━━━━━ Material for this task

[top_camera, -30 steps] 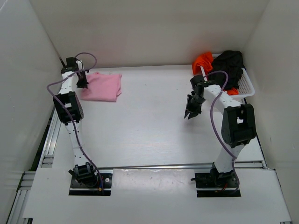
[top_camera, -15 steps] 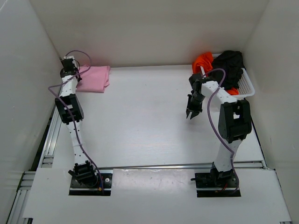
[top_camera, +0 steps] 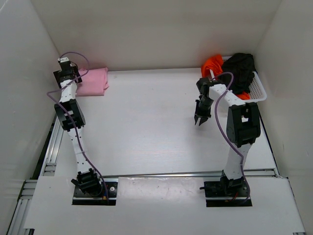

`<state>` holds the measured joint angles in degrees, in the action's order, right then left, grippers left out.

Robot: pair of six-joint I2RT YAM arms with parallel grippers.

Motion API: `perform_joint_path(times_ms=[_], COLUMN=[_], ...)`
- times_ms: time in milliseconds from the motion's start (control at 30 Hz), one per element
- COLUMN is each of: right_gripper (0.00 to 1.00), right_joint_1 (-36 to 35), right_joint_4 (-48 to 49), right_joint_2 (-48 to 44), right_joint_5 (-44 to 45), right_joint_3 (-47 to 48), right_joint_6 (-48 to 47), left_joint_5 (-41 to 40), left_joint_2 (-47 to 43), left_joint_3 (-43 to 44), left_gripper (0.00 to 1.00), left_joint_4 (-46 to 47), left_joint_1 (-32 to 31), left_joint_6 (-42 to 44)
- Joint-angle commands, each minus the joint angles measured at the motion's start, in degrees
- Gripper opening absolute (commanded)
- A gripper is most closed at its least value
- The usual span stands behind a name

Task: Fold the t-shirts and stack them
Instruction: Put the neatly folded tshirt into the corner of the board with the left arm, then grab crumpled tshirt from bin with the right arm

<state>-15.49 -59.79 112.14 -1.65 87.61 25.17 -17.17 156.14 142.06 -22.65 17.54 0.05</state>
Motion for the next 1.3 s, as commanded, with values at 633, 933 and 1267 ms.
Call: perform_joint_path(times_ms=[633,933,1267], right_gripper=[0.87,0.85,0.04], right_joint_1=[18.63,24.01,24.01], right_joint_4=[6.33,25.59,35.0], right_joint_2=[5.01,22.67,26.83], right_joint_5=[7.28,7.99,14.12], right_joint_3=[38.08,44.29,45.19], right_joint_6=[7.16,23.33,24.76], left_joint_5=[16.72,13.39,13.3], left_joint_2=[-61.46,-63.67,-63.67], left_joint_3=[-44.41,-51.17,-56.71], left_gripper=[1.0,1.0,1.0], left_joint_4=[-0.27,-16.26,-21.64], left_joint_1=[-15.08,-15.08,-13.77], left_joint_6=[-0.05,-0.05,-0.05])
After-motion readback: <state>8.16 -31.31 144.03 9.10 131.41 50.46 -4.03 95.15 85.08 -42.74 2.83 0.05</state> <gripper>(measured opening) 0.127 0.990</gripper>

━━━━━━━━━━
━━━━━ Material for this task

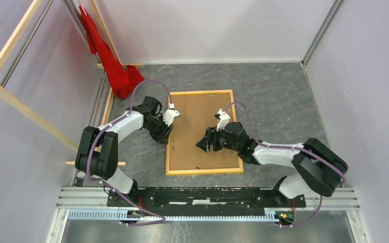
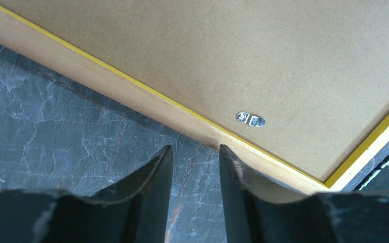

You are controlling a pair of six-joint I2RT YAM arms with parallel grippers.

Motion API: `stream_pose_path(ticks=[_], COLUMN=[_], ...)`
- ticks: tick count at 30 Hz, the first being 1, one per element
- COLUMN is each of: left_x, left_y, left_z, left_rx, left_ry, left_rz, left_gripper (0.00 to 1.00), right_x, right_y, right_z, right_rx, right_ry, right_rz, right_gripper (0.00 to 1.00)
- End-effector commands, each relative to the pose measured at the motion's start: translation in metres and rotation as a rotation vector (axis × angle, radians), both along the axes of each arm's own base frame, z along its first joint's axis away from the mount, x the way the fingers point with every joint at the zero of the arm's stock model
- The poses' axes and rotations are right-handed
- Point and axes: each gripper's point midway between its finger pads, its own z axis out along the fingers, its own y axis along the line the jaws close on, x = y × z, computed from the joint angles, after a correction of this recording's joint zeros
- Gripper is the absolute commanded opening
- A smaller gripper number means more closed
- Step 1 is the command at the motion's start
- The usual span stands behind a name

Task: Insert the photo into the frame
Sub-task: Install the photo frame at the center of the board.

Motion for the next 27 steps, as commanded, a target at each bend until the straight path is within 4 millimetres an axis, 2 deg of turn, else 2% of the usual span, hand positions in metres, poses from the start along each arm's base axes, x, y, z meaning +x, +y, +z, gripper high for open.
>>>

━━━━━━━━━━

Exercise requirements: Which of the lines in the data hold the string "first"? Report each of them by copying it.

Solution below:
- ticks: tick count at 30 Hz, the first being 1, one per element
- End-effector commands, each relative to the pose measured at the motion's start: translation in metres and rotation as a rotation vector (axis × angle, radians), both along the axes of each arm's own base frame, z along its first joint's axis away from the mount, x the way the fingers point with every joint at the zero of the arm's stock model

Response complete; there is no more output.